Философ разбивает концепцию иллюзорных обещаний и потусторонних царств. Свои размышления о единстве всех живых организмов и об их конечном существовании он заключает оптимистическим в духе эпикуреизма выводом: «Итак, увидел я, что нет ничего лучше, как наслаждаться человеку делами своими: потому что это — доля его; ибо кто приведет его посмотреть на то, что будет после него?» (III, 22). Мыслитель сводит, таким образом, счастье к наслаждению. Унизительна жизнь без счастья. Но стремление к счастью в социальном неустроенном мире сдерживается и подавляется злой и антигуманной силой. Расширяя материал своих философских наблюдений, мыслитель пытается объяснить причины зла.
Учение, в центре которого находится божество и его промысел, окутало человеческое сознание мраком. Учение это проповедует бессилие разума, его неспособность познать подлинные причины общественных конфликтов и социального неравенства. «Тогда я увидел все дела божии и нашел, что человек не может постигнуть дел, которые делаются под солнцем» (VIII, 17). Деление людей на праведных и нечестивых в зависимости от их отношения к богу автор книги решительно отвергает. Ибо «всему и всем — одно: одна участь праведнику и нечестивому, доброму и злому, чистому и нечистому, приносящему жертву и не приносящему жертвы; как добродетельному, так и грешнику; как клянущемуся, так и боящемуся клятвы» (IX, 2). Но классификация людей по религиозным признакам несостоятельна. Классовое разделение связанных между собой личностей в государстве кроется, по Когелет, в абсолютной зависимости людей от воли отдельного лица, располагающего неограниченной властью. «Есть зло, — говорит философ, — которое видел я под солнцем, это — как бы погрешность, происходящая от властелина» (X, 5). Осторожно и намеком мыслитель призывает к мятежу: «Если притупится топор, и если лезвие его не будет отточено, то надобно будет напрягать силы; мудрость умеет это исправить» (X, 10).
Но автор книги — человек своего времени. Он знает нравы вельмож и властелинов. Свое благополучие и спокойствие они охраняют с помощью доносов и темниц, убийц и виселиц. Умудренный опытом, он осмотрительно заканчивает десятую главу так: «Даже и в мыслях твоих не злословь царя, и в спальной комнате твоей не злословь богатого; потому что птица небесная может перенести слово твое, и крылатая — пересказать речь твою» (X, 20).
Мера негодования автора Екклесиаста против зла весьма ограничена. В принципе он защищает устои рабовладения и ту социальную систему, при которой мудрые и благородные князья передвигаются на конях, а нищие и невежественные рабы ходят пешком (X, 7).

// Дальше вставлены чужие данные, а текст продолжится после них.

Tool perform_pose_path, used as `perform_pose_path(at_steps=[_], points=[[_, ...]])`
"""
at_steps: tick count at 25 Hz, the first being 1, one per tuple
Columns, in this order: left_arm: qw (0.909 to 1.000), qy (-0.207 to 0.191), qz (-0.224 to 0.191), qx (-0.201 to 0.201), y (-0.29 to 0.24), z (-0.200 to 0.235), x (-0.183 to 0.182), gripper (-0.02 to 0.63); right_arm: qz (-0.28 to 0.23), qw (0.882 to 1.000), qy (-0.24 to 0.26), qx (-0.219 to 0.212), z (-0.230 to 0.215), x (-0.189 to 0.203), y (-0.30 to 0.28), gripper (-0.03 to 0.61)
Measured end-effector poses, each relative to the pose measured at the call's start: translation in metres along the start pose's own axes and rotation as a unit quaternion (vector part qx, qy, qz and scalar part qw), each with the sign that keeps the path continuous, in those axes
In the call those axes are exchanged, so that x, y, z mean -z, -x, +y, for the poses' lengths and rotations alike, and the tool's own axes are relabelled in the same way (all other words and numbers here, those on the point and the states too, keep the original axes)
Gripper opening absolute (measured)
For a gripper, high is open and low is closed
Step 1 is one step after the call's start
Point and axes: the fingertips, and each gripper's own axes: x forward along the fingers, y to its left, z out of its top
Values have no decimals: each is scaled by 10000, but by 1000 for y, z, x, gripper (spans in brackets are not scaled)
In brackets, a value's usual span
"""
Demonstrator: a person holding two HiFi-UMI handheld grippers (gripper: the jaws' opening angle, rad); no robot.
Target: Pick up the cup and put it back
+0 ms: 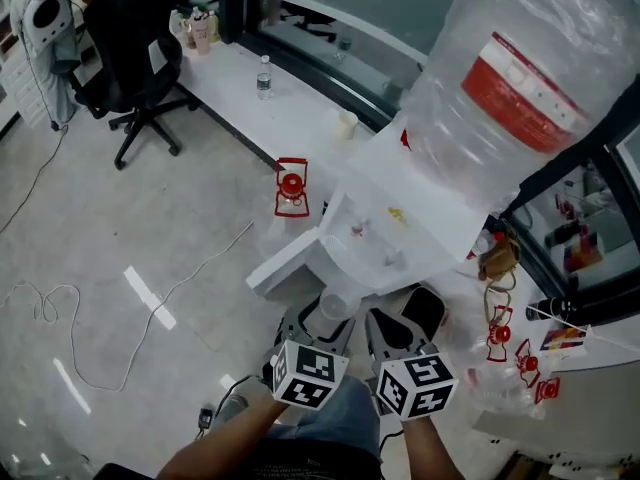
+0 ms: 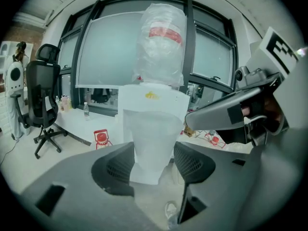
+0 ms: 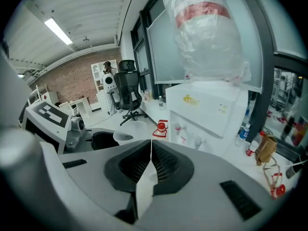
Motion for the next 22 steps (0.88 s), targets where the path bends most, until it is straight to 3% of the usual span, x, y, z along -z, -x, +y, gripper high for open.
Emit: perform_pose_path(at_steps=[9,14,22], points=[[9997,81,-154,-144,-80,29,49,261,259,9983,487,-197,-36,40,-78,21],[9999,-3,-153,-60,-119,39,96,261,174,9992,347,-74,-56,77,-119,21],[9996,-134,-202,117,-189,54,172,261,140,9984,532,-88,-78,146,-179,21]])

Живущие в иудейском мире люди, принявшие на веру тезис Даниила: «И многие из спящих в прахе земли пробудятся: одни для жизни вечной, другие на вечное поругание и посрамление» (Даниил, XII, 2), не в состоянии понять истинный смысл жизни индивидуума. Пафос же Екклесиаста — в поиске реальных и непреходящих основ существования личности. Злобе и жестокости «сильных мира сего» Когелет противопоставляет мудрость и доброту. «Слова мудрых, высказанные спокойно, выслушиваются лучше, нежели крик властелина между глупыми. Мудрость лучше воинских орудий» (IX, 17, 18). Наблюдения убеждают автора в том, что ценность имеет только сама жизнь во всем многообразии ее проявлений. «Да будет во всякое время одежды твои светлы, и да не оскудевает елей на голове твоей. Наслаждайся жизнью с женой, которую любишь во все дни суетной жизни твоей и которую дал тебе бог под солнцем на все суетные дни твои; потому что это — доля твоя в жизни и трудах твоих, какими ты трудишься под солнцем. Все, что может рука твоя делать, по силам делай; потому что в могиле, куда ты пойдешь, нет ни работы, ни размышления, ни знания, ни мудрости» (IX, 8–10).
В условиях господства религиозной идеологии мыслителю, игнорирующему ее мифы и догматы, необходимо было, пользуясь выражением Гегеля, найти «принцип мышления», который явился бы «определяющим критерием истины». Таким принципом стал скептицизм.
Скептицизм автора кн. Когелет — это прежде всего деятельное отрицание иудейского вероучения о безотрадности земного существования человека. «И похвалил я веселье; потому что нет лучшего для человека под солнцем, как есть, пить и веселиться; это сопровождает его в трудах во дни жизни, которые дал ему бог под солнцем» (VIII, 15). Следовательно, формула «суета сует, все суета» не содержит идеи об абсолютном бессилии и безысходности. Ближайшим выводом приведенной формулы является отрицательное отношение мыслителя к доктрине о потустороннем существовании личности.